[AUTO-SPEC-1] Spec Proposal: Document fail_fast CANCELLED behavior in parallel subplan execution #8947

Open
opened 2026-04-14 04:05:44 +00:00 by HAL9000 · 1 comment
Owner

Metadata

  • Commit: 3cfa248fix(concurrency): fix SubplanExecutionService._execute_parallel() #7582
  • Branch: docs/spec-update-auto-spec-1-fail-fast-cancelled-behavior

Background and Context

Commit 3cfa248 (fix #7582) improved SubplanExecutionService._execute_parallel() to correctly cancel in-flight futures when fail_fast=true triggers, and to report those cancelled futures with CANCELLED status rather than ERRORED. This is a meaningful behavioral distinction that users need to understand — but the current specification does not document it.

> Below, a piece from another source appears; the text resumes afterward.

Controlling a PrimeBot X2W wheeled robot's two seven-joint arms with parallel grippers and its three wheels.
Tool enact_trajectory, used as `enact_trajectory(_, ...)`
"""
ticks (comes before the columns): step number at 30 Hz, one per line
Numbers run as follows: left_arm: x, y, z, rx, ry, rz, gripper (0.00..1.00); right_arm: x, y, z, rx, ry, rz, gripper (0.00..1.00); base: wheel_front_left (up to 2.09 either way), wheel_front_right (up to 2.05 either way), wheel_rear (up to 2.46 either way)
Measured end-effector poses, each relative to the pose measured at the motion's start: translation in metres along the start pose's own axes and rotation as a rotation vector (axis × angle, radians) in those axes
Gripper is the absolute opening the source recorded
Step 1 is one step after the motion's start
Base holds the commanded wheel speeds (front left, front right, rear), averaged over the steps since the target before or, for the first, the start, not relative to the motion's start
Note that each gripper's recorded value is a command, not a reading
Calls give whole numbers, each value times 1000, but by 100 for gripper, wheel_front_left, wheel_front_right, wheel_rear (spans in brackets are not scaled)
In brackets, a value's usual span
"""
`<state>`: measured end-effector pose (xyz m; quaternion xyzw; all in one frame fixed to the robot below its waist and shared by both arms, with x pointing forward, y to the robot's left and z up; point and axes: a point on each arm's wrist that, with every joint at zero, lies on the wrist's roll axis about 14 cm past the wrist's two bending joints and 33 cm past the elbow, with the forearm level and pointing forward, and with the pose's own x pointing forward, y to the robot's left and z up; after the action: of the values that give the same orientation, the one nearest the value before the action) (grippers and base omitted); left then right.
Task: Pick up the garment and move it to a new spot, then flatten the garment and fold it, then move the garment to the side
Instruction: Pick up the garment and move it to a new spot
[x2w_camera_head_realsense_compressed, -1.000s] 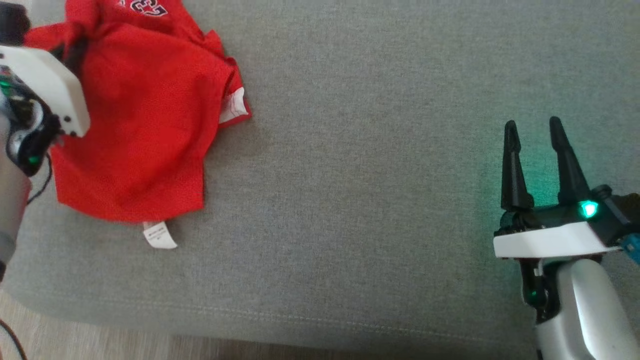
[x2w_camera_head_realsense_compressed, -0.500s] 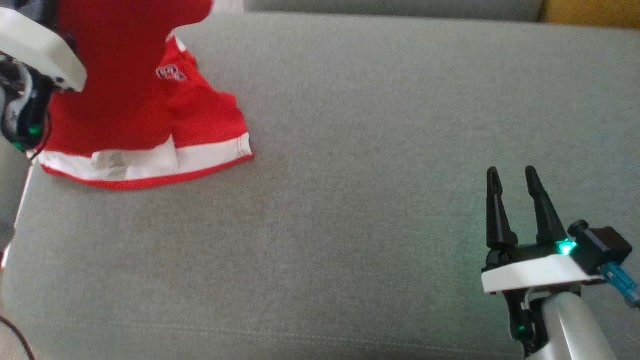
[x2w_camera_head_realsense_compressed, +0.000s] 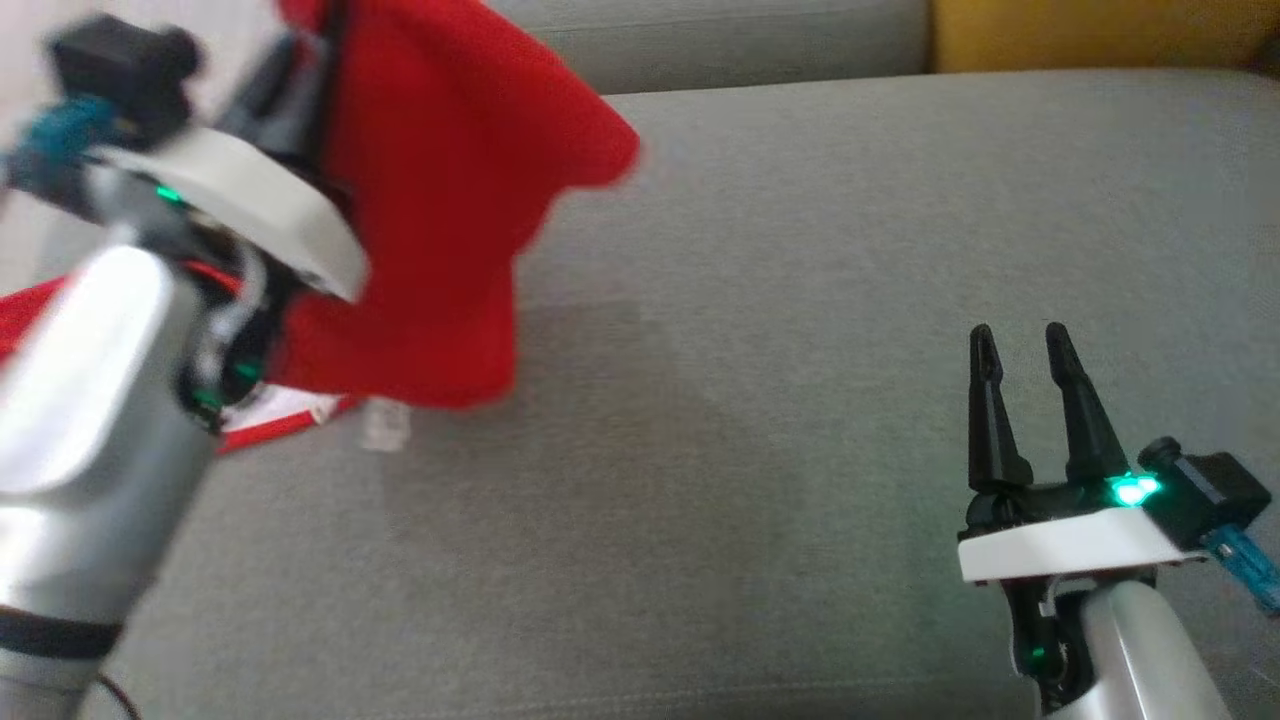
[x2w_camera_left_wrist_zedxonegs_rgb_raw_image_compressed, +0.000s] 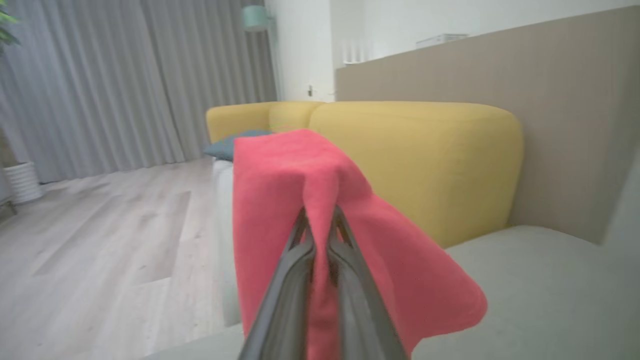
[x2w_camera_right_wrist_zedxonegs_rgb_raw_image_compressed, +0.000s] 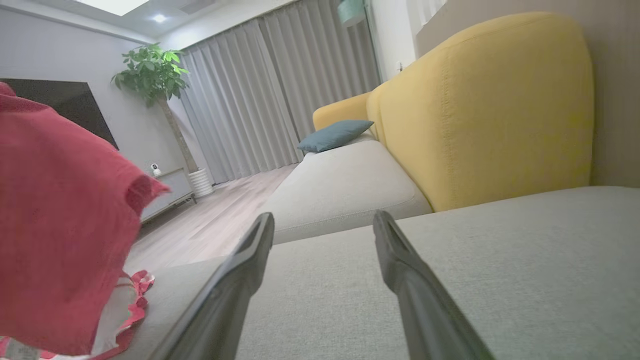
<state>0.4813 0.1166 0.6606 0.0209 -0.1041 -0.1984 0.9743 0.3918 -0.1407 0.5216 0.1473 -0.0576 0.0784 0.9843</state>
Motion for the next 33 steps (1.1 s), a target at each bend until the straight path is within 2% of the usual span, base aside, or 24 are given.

The spec (docs/specification.md) mentions fail_fast as a config option but is silent on:

  1. What happens when fail_fast=true triggers during parallel subplan execution
  2. That in-flight futures are cancelled (not just stopped or left to finish)
  3. That cancelled futures are reported with CANCELLED status (not ERRORED)

This is a spec gap: the implementation is better-specified than the spec. The fix introduced a docstring explicitly stating the CANCELLED vs ERRORED distinction, but this has not been reflected in the user-facing specification.

Expected Behavior

The specification accurately documents fail_fast behavior in parallel subplan execution, including:

  • That fail_fast=true triggers immediate cancellation of all remaining in-flight parallel subplans when one fails
  • That cancelled subplans are reported with CANCELLED processing state (not ERRORED)
  • The semantic distinction between ERRORED (execution failure) and CANCELLED (cancelled due to fail_fast cascade)
  • An update to the failure semantics table noting the fail_fast exception to "others continue"

Acceptance Criteria

  • docs/specification.md failure semantics table (around line 18522–18526) is updated to note that when fail_fast=true, other parallel subplans are cancelled rather than continuing
  • A new paragraph or note is added after the failure semantics table documenting fail_fast behavior: cancellation mechanism, CANCELLED vs ERRORED status distinction, and user-facing implications
  • The fail_fast entry in the SubplanConfig options list (around line 18509) is updated to reference the new fail_fast behavior section
  • The spec change is accurate and consistent with the implementation in src/cleveragents/application/services/subplan_execution_service.py post-fix #7582
  • A PR is created targeting main with the spec-only change
  • The PR is reviewed and approved by a maintainer

Subtasks

  • Locate the exact lines in docs/specification.md for the parallel failure semantics table and SubplanConfig options list
  • Draft the fail_fast behavior paragraph (see proposed text in Discrepancy section below)
  • Update the failure semantics table row for parallel execution to note the fail_fast exception
  • Update the fail_fast option description to cross-reference the new behavior note
  • Open a PR with the spec changes for review
  • Address any review feedback
  • Merge once approved

Definition of Done

This issue should be closed when:

  • A PR updating docs/specification.md with accurate fail_fast / CANCELLED behavior documentation has been merged to main
  • The spec accurately reflects the implementation behavior introduced in fix #7582

Spec Update Proposal — [AUTO-SPEC-1]

Supervisor: Spec Update Pool | Agent: spec-update-pool-supervisor
Discrepancy Type: Spec gap — implementation is better-specified than the spec
Related Commit: 3cfa248 — fix(concurrency): fix SubplanExecutionService._execute_parallel() #7582

Discrepancy

What the Spec Currently Says

In docs/specification.md at line 18509:

Parallel execution is bounded by SubplanConfig.max_parallel (default: 5, range: 1–50). This cap prevents runaway resource consumption when a large number of child plans are spawned simultaneously. The runtime uses a ThreadPoolExecutor with min(max_parallel, len(subplans)) workers. The SubplanConfig model also controls merge_strategy (default: git_three_way), fail_fast (default: false), timeout_per_subplan_seconds (default: null), retry_failed (default: true), and max_retries (default: 2).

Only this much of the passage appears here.